◆ ASSIGNED TASK ◆
Your task is to copy the lines of the data below from the line holding "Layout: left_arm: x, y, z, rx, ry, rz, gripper" through the line holding "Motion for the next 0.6", inclusive, exactly and with nothing added.

◆ PROVIDED INFORMATION ◆
+--

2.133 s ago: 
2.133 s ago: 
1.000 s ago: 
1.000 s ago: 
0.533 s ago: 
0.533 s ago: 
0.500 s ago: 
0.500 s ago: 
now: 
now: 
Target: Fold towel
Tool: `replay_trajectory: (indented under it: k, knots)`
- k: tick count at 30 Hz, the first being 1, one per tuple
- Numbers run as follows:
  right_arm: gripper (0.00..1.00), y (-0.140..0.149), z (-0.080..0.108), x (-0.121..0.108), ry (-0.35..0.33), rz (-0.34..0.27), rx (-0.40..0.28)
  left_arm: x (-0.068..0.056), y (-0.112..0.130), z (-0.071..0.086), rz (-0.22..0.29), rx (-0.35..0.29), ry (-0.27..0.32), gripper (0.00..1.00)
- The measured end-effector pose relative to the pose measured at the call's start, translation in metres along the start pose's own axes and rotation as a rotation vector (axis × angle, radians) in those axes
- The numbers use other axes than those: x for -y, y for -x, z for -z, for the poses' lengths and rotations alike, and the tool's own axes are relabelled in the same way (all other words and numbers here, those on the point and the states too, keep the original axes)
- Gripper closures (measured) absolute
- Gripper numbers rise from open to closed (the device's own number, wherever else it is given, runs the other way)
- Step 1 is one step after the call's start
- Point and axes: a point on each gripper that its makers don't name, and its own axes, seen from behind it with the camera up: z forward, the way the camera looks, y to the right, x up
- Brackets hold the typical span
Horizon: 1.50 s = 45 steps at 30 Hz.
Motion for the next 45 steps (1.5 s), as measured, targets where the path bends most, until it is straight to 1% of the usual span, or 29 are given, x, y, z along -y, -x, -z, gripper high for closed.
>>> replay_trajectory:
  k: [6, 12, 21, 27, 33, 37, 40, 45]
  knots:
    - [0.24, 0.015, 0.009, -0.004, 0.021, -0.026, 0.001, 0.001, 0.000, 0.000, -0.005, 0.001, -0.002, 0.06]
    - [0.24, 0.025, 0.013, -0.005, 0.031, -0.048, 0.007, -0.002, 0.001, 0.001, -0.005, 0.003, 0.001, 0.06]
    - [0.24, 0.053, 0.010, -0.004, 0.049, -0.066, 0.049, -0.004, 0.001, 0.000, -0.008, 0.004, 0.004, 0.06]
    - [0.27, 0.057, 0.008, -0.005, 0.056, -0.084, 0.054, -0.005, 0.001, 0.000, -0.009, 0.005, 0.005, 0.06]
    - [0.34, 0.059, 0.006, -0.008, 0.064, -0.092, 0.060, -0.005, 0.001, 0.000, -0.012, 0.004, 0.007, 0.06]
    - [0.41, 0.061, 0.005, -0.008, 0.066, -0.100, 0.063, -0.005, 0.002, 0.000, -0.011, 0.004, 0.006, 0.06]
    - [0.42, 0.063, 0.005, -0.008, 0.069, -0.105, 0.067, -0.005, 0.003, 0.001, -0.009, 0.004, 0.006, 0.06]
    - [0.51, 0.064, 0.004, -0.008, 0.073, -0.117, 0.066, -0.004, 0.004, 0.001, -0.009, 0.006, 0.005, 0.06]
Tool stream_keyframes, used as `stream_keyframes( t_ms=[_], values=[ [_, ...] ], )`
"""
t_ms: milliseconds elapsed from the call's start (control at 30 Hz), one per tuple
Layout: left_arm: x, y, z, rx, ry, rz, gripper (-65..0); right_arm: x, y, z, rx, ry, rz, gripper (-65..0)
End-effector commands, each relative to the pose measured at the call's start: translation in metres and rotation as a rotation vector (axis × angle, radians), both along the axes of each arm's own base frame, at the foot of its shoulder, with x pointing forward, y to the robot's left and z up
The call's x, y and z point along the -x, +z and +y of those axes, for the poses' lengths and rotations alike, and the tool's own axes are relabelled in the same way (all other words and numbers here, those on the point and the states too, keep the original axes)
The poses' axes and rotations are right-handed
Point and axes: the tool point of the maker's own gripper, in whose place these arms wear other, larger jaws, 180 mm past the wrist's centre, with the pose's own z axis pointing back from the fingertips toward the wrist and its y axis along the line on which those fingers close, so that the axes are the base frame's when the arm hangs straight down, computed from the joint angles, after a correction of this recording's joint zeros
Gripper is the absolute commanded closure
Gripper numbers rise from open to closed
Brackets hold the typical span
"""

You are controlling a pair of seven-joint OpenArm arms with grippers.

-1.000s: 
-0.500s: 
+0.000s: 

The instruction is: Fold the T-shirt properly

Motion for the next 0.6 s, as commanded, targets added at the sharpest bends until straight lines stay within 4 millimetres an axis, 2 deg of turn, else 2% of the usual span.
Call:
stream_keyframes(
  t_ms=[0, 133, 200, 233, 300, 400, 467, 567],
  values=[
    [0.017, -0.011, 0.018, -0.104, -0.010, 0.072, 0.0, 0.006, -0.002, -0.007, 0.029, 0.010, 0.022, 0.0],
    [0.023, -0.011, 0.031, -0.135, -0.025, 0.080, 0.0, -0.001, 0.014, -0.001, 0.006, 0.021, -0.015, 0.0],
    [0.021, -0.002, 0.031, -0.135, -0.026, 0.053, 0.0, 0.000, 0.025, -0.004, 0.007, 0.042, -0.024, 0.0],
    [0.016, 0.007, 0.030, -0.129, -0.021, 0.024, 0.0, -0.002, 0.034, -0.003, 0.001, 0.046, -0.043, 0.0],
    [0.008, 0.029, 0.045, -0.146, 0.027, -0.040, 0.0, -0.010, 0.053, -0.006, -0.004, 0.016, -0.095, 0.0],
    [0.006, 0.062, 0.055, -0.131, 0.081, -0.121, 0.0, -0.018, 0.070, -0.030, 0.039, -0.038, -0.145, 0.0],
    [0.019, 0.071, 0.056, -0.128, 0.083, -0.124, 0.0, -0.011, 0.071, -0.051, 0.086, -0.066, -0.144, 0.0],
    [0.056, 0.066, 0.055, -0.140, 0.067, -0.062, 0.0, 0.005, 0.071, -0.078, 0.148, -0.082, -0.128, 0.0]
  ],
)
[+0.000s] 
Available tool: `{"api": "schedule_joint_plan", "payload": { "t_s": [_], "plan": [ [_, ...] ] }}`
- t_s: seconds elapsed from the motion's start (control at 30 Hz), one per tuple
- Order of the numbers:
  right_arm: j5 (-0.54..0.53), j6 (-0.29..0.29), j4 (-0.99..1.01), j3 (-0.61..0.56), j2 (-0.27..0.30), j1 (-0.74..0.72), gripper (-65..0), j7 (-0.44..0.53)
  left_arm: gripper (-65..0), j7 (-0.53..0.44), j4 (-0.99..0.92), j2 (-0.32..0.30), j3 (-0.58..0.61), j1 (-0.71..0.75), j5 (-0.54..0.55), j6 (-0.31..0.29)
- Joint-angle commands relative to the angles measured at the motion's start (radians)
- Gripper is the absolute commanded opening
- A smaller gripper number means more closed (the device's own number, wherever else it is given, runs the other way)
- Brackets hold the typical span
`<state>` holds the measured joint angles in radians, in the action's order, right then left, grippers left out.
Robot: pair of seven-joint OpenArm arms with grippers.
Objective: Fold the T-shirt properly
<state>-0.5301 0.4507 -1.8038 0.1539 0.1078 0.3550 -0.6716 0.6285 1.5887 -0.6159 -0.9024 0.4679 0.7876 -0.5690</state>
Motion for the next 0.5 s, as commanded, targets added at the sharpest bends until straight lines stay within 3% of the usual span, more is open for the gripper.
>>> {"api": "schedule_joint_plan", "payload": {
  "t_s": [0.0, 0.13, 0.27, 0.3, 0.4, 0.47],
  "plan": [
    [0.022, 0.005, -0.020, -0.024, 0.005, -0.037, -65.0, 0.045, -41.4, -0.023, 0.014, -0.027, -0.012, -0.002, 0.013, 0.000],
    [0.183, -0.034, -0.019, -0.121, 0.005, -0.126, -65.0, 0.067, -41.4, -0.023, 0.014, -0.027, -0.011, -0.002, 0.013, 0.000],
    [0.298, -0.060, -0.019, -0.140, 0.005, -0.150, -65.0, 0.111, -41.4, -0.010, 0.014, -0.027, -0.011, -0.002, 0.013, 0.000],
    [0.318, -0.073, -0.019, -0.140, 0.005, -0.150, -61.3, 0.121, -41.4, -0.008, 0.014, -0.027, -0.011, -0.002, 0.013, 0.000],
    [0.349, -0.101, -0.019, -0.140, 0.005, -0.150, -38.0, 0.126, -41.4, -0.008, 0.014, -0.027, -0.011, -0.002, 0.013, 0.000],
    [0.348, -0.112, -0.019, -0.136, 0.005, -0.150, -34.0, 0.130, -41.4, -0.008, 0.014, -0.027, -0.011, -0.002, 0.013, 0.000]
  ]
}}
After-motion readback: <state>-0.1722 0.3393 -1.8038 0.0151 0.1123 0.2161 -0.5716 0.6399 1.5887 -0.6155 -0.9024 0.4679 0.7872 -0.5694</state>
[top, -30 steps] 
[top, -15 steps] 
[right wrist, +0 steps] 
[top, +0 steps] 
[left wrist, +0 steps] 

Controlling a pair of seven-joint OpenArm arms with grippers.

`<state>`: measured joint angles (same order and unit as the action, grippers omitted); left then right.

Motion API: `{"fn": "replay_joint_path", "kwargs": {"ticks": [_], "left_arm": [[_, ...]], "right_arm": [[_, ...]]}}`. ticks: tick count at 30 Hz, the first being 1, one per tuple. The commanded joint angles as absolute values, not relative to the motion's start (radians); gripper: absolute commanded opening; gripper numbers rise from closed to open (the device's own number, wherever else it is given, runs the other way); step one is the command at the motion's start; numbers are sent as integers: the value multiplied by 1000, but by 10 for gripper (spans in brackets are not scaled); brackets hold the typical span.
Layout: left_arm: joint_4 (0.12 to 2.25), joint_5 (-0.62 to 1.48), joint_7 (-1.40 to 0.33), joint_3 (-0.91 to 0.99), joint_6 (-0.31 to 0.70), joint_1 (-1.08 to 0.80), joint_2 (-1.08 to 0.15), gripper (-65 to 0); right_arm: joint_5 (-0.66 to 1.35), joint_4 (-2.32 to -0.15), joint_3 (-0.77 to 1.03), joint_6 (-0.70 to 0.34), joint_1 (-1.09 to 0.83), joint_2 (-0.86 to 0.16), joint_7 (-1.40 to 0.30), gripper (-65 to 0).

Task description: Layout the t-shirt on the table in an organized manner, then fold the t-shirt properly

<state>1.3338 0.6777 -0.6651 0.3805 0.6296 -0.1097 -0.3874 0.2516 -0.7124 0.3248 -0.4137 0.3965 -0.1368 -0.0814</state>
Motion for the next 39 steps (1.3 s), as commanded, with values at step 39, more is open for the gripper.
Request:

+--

◆ SOLVED PROBLEM ◆
Layout: left_arm: x, y, z, rx, ry, rz, gripper (-65..0); right_arm: x, y, z, rx, ry, rz, gripper (-65..0)
End-effector commands, each relative to the pose measured at the call's start: translation in metres and rotation as a rotation vector (axis × angle, radians), both along the axes of each arm's own base frame, at the foot of its shoulder, with x pointing forward, y to the robot's left and z up
The call's x, y and z point along the -x, +z and +y of those axes, for the poses' lengths and rotations alike, and the tool's own axes are relabelled in the same way (all other words and numbers here, those on the point and the states too, keep the original axes)
The poses' axes and rotations are right-handed
Point and axes: the tool point of the maker's own gripper, in whose place these arms wear other, larger jaws, 180 mm past the wrist's centre, with the pose's own z axis pointing back from the fingertips toward the wrist and its y axis along the line on which those fingers close, so that the axes are the base frame's when the arm hangs straight down, computed from the joint angles, after a correction of this recording's joint zeros
Gripper is the absolute commanded closure
Gripper numbers rise from open to closed
Brackets hold the typical span
"""

You are controlling a pair of seven-joint OpenArm arms with grippers.

-1.000s: 
-0.500s: 
+0.000s: 

The instruction is: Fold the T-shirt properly

Motion for the next 0.6 s, as commanded, targets added at the sharpest bends until straight lines stay within 4 millimetres an axis, 2 deg of turn, else 2% of the usual span.

Now the output is complete.